**WHAT IS REQUIRED:** Look through the listing below and say how many lines contain the word "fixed". Nothing else belongs in the reply.

Top of INPUT DATA

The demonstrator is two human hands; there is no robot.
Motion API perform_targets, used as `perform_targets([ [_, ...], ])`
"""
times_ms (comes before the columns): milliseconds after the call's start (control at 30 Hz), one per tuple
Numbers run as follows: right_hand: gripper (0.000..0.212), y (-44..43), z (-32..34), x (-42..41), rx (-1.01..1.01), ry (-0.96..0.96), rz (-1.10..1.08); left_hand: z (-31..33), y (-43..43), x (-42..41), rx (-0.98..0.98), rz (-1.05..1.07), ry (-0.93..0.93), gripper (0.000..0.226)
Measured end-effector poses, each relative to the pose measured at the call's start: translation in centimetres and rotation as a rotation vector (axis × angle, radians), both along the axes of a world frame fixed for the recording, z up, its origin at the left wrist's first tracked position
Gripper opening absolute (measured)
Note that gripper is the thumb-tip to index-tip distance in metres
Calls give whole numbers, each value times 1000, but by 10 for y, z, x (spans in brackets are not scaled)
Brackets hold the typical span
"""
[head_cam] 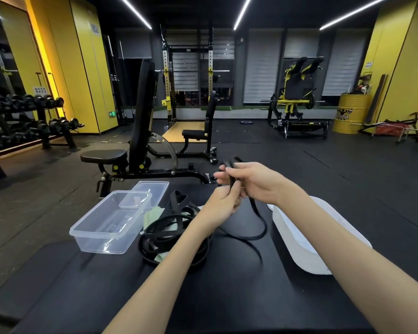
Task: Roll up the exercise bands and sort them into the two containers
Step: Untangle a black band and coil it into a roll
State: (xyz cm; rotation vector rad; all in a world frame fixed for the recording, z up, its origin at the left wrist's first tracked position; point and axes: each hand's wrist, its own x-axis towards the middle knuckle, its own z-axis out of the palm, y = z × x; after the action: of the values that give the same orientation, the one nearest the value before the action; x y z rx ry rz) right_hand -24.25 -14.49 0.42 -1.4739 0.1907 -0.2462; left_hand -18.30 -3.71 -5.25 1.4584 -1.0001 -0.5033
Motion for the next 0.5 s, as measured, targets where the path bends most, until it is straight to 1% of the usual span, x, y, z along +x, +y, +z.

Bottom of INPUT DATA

**EXERCISE RESULT:** 2